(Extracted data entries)
[Start of section]
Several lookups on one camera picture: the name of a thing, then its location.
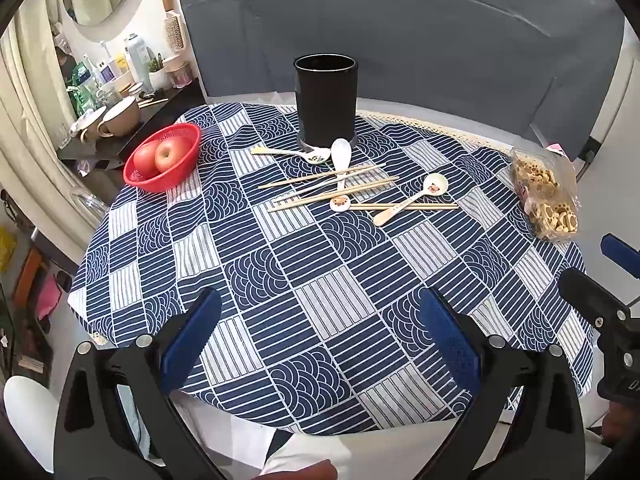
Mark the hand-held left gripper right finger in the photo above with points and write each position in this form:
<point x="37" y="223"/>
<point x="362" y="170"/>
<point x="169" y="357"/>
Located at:
<point x="447" y="342"/>

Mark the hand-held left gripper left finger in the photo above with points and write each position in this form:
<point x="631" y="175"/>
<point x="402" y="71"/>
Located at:
<point x="192" y="340"/>

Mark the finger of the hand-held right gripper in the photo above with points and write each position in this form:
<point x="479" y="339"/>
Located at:
<point x="622" y="256"/>
<point x="587" y="290"/>

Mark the wooden chopstick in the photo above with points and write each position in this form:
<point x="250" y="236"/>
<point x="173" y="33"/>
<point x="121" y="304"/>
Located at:
<point x="310" y="199"/>
<point x="320" y="186"/>
<point x="300" y="180"/>
<point x="425" y="206"/>

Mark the white spoon with printed bowl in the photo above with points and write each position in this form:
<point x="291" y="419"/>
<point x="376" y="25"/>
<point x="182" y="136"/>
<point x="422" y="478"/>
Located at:
<point x="435" y="185"/>

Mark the large white ceramic spoon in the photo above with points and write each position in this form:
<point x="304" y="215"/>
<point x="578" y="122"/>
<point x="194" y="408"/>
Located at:
<point x="341" y="152"/>

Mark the black utensil holder cup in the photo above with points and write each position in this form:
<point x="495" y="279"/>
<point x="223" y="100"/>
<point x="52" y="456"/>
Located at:
<point x="325" y="105"/>

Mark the clear bag of cookies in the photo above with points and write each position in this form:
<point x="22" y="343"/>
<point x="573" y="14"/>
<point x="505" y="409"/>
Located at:
<point x="542" y="195"/>

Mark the pink label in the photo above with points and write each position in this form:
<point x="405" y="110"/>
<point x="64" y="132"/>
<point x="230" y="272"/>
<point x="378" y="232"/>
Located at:
<point x="555" y="148"/>

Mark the blue white patterned tablecloth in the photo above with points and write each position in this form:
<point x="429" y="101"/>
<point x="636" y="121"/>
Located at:
<point x="310" y="270"/>

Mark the person's white clothing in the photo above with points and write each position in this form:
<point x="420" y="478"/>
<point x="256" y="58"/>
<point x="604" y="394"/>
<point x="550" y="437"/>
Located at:
<point x="300" y="447"/>

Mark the red plastic basket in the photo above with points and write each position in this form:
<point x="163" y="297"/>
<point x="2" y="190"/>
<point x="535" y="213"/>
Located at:
<point x="167" y="185"/>

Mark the clear glass jar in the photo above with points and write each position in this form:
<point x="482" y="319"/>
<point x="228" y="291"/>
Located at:
<point x="92" y="205"/>

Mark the white rounded object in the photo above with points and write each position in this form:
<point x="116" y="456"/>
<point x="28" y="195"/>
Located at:
<point x="30" y="410"/>

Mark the red apple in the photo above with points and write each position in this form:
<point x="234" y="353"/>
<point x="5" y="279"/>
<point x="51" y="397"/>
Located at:
<point x="172" y="155"/>
<point x="143" y="159"/>

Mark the paper cups on counter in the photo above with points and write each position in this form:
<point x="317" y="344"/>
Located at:
<point x="120" y="116"/>

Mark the thin wooden sticks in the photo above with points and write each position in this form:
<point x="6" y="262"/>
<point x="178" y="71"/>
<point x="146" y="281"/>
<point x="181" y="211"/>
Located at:
<point x="150" y="102"/>

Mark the pink jar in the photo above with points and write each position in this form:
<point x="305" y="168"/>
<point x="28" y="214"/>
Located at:
<point x="178" y="77"/>

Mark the small potted plant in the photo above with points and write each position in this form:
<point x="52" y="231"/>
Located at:
<point x="156" y="75"/>

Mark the green water bottle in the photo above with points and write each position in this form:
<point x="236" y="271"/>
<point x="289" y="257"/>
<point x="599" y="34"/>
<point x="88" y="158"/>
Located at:
<point x="80" y="85"/>

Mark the purple label bottle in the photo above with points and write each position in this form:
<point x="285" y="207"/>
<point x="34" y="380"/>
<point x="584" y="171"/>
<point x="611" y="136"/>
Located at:
<point x="106" y="70"/>

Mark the white plastic bottle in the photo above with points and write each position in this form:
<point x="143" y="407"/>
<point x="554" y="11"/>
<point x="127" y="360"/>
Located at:
<point x="136" y="57"/>

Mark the grey fabric backdrop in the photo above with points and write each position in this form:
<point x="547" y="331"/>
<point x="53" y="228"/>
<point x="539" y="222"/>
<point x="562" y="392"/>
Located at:
<point x="425" y="35"/>

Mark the cream curtain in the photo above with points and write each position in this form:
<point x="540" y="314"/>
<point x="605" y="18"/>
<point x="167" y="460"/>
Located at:
<point x="30" y="85"/>

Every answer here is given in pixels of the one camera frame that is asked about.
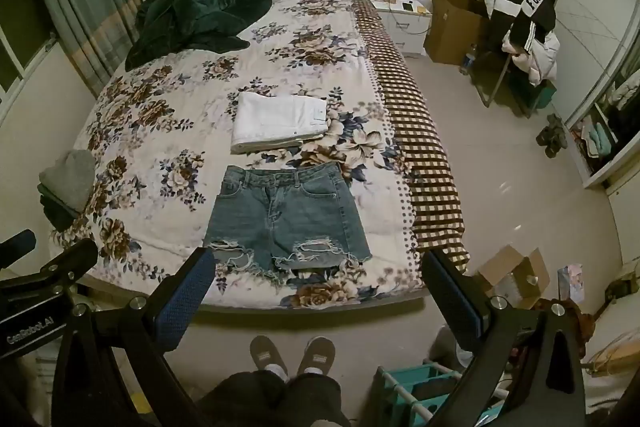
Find teal storage rack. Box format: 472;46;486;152
375;359;501;427

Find plastic water bottle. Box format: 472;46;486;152
459;44;479;76

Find dark green blanket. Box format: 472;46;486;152
125;0;274;72

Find ripped denim shorts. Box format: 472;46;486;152
202;161;374;286

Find small open cardboard box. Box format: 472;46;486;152
477;244;551;311

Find floral bed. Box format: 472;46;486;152
74;0;431;311

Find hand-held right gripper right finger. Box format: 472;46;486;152
422;248;587;427

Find metal folding chair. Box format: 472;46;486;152
472;42;557;118

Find grey knit cloth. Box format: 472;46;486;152
39;149;97;220

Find person's left grey slipper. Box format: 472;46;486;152
249;335;290;381

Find pink printed packet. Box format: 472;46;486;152
557;263;584;303

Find person's legs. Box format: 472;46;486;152
197;369;352;427

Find folded white pants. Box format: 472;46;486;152
230;92;330;154

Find person's grey slipper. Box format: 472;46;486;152
249;335;290;381
297;336;337;378

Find dark cloth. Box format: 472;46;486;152
37;184;82;232

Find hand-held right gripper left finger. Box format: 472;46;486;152
50;247;217;427

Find brown checkered bed sheet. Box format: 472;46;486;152
350;0;471;276

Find dark shoes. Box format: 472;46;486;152
536;113;569;159

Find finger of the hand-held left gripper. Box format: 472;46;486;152
0;238;99;296
0;229;37;261

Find window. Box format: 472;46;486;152
0;0;57;108

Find white wardrobe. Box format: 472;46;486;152
542;0;640;188

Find white nightstand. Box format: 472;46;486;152
369;0;434;58

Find large brown cardboard box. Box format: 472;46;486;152
424;0;494;66

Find chair with clothes pile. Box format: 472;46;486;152
475;0;562;86

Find person's right grey slipper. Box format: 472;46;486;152
297;336;337;378

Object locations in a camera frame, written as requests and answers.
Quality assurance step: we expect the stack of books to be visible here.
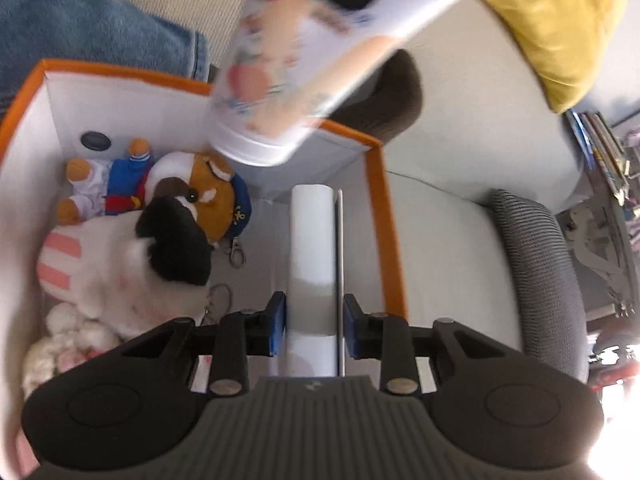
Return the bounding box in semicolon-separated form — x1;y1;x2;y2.
565;110;640;196

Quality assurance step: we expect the beige sofa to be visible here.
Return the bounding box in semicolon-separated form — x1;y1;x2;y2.
85;0;591;386

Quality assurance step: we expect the yellow pillow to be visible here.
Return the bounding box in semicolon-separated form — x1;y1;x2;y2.
472;0;631;115

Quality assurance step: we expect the person's left foot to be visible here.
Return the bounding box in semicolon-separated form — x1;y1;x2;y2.
330;50;425;143

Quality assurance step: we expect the person's left leg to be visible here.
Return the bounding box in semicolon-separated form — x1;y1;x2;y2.
0;0;211;111

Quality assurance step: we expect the white printed bottle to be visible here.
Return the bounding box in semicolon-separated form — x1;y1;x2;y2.
207;0;488;167

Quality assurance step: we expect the white grey tin box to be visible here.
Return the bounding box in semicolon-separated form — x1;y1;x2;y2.
285;184;346;378

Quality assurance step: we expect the dark round badge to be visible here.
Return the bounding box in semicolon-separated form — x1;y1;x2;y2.
79;131;113;152

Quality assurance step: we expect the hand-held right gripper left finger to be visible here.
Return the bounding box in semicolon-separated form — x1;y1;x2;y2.
117;291;287;397

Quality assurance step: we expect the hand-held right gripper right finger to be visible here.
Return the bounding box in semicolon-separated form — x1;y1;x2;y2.
344;292;522;397

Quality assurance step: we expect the houndstooth cushion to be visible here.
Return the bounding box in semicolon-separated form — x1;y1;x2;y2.
489;189;591;383

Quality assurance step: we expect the white desk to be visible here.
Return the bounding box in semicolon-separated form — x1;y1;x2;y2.
555;130;640;321

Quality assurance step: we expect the brown dog sailor plush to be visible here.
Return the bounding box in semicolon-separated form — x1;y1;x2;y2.
56;138;251;268

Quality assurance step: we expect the crochet flower bouquet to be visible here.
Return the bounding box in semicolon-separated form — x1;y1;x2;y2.
21;335;108;403

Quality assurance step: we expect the orange cardboard box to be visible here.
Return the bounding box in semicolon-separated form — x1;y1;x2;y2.
0;58;407;480

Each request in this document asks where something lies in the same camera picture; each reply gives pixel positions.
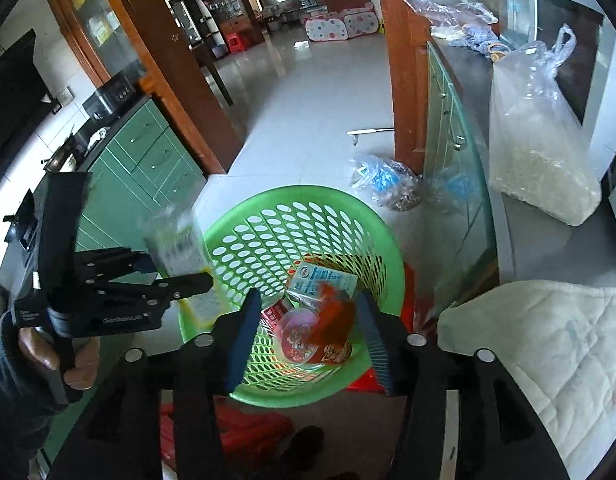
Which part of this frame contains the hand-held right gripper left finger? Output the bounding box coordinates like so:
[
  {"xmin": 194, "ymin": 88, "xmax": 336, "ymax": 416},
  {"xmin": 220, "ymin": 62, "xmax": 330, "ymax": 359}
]
[{"xmin": 48, "ymin": 290, "xmax": 261, "ymax": 480}]

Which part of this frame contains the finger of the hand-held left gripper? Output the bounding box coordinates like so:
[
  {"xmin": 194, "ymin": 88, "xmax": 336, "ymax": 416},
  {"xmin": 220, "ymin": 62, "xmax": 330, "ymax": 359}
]
[
  {"xmin": 75, "ymin": 247, "xmax": 157, "ymax": 282},
  {"xmin": 92, "ymin": 271, "xmax": 214, "ymax": 303}
]

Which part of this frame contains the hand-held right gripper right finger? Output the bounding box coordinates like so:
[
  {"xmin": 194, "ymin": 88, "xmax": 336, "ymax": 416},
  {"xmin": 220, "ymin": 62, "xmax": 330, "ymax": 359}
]
[{"xmin": 357, "ymin": 292, "xmax": 571, "ymax": 480}]

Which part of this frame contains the red drink can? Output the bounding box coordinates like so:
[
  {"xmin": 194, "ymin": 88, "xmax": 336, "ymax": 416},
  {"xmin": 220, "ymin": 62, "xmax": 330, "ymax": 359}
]
[{"xmin": 260, "ymin": 300, "xmax": 354, "ymax": 367}]

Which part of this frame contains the orange snack wrapper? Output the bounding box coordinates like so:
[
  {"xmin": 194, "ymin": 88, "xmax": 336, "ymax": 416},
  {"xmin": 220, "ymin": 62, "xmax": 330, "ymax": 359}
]
[{"xmin": 313, "ymin": 282, "xmax": 360, "ymax": 347}]

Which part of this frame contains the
[End of section]
About this exercise: If a line above contains the word "orange", list it.

Task solution:
Quality assurance step: we expect the orange cardboard box to be visible here.
Which part of this frame contains the orange snack wrapper? Output the bounding box coordinates like so:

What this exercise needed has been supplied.